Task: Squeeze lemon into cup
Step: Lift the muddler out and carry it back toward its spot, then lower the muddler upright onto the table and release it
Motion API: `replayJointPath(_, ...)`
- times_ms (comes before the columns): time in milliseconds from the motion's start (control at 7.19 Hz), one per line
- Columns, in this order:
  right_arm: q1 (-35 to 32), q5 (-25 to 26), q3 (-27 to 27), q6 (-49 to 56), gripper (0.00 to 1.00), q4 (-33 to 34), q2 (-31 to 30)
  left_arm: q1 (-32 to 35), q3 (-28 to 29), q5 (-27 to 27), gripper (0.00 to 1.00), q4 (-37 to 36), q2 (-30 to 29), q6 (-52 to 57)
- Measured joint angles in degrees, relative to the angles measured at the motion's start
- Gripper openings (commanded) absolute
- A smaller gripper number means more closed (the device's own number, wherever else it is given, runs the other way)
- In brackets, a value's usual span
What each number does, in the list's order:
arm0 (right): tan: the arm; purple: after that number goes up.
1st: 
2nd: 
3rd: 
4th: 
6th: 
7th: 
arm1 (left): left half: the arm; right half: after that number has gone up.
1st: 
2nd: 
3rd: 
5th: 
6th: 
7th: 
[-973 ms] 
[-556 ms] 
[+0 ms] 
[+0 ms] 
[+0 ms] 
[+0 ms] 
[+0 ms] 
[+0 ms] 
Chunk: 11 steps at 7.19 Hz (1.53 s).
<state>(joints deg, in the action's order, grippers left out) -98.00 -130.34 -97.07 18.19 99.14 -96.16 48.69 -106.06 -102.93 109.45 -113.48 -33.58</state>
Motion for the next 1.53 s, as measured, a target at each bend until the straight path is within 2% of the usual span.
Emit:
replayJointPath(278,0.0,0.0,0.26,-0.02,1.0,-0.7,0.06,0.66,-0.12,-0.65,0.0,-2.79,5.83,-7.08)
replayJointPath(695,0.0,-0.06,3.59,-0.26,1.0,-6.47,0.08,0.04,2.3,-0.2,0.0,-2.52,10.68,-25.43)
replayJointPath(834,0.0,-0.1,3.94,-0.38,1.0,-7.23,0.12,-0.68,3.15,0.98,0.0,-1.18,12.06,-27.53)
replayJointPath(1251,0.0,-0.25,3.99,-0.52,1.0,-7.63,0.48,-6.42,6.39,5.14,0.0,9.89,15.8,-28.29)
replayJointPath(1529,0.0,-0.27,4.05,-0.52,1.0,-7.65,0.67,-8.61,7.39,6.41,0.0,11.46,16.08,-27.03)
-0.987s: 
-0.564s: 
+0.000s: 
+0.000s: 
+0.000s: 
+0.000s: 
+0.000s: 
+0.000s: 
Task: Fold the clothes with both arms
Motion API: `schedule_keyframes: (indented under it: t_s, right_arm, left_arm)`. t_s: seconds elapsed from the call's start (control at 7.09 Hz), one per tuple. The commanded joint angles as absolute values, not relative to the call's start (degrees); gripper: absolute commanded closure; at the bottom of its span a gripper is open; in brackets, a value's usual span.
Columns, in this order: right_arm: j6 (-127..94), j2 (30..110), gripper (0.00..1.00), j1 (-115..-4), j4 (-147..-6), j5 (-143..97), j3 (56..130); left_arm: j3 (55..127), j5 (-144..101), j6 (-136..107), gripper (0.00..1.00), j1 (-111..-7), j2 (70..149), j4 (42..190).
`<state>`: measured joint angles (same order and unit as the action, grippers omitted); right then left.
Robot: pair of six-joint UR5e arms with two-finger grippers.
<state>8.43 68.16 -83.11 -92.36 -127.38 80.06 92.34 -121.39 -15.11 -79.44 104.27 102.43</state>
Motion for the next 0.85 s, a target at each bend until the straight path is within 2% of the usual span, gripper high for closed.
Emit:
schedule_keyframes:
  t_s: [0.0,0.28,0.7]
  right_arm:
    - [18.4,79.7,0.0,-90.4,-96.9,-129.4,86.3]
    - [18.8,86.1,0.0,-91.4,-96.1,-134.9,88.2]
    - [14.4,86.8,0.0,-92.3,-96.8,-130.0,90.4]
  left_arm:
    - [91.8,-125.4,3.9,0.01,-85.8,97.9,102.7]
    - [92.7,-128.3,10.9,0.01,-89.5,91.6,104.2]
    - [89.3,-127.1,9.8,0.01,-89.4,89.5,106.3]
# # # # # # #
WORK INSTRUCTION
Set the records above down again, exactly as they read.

COMPLETED EXERCISE
Task: Squeeze lemon into cup
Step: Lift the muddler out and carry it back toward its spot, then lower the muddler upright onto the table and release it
Motion API: `replayJointPath(_, ...)`
- times_ms (comes before the columns): time in milliseconds from the motion's start (control at 7.19 Hz), one per line
- Columns, in this order:
  right_arm: q1 (-35 to 32), q5 (-25 to 26), q3 (-27 to 27), q6 (-49 to 56), gripper (0.00 to 1.00), q4 (-33 to 34), q2 (-31 to 30)
  left_arm: q1 (-32 to 35), q3 (-28 to 29), q5 (-27 to 27), gripper (0.00 to 1.00), q4 (-37 to 36), q2 (-30 to 29), q6 (-52 to 57)
- Measured joint angles in degrees, relative to the angles measured at the motion's start
- Gripper openings (commanded) absolute
- A smaller gripper number means more closed (the device's own number, wherever else it is given, runs the other way)
- In brackets, a value's usual span
What each number does, in the list's order:
arm0 (right): tan: the arm; purple: after that number goes up.
1st: 
2nd: 
3rd: 
4th: 
6th: 
7th: 
arm1 (left): left half: the arm; right half: after that number has gone up.
1st: 
2nd: 
3rd: 
5th: 
6th: 
7th: 
[-973 ms] 
[-556 ms] 
[+0 ms] 
[+0 ms] 
[+0 ms] 
[+0 ms] 
[+0 ms] 
[+0 ms] 
Chunk: 11 steps at 7.19 Hz (1.53 s).
<state>(joints deg, in the action's order, grippers left out) -98.00 -130.34 -97.07 18.19 99.14 -96.16 48.69 -106.06 -102.93 109.45 -113.48 -33.58</state>
Motion for the next 1.53 s, as measured, a target at each bend until the straight path is within 2% of the usual span.
Emit:
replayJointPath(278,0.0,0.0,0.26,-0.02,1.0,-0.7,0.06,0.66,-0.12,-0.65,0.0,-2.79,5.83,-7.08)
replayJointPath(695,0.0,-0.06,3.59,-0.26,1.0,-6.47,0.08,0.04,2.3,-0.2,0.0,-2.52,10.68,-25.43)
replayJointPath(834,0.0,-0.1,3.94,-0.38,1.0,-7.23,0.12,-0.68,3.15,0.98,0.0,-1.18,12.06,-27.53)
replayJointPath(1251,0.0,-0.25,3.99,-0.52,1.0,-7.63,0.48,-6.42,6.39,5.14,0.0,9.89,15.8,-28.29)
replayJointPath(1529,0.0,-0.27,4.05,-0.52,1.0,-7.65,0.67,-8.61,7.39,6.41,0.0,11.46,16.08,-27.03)
-0.987s: 
-0.564s: 
+0.000s: 
+0.000s: 
+0.000s: 
+0.000s: 
+0.000s: 
+0.000s: 
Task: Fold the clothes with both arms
Motion API: `schedule_keyframes: (indented under it: t_s, right_arm, left_arm)`. t_s: seconds elapsed from the call's start (control at 7.09 Hz), one per tuple. The commanded joint angles as absolute values, not relative to the call's start (degrees); gripper: absolute commanded closure; at the bottom of its span a gripper is open; in brackets, a value's usual span.
Columns, in this order: right_arm: j6 (-127..94), j2 (30..110), gripper (0.00..1.00), j1 (-115..-4), j4 (-147..-6), j5 (-143..97), j3 (56..130); left_arm: j3 (55..127), j5 (-144..101), j6 (-136..107), gripper (0.00..1.00), j1 (-111..-7), j2 (70..149), j4 (42..190).
`<state>`: measured joint angles (same order and unit as the action, grippers omitted); right then left.
Robot: pair of six-joint UR5e arms with two-finger grippers.
<state>8.43 68.16 -83.11 -92.36 -127.38 80.06 92.34 -121.39 -15.11 -79.44 104.27 102.43</state>
Motion for the next 0.85 s, a target at each bend until the straight path is within 2% of the usual span, gripper high for closed.
Emit:
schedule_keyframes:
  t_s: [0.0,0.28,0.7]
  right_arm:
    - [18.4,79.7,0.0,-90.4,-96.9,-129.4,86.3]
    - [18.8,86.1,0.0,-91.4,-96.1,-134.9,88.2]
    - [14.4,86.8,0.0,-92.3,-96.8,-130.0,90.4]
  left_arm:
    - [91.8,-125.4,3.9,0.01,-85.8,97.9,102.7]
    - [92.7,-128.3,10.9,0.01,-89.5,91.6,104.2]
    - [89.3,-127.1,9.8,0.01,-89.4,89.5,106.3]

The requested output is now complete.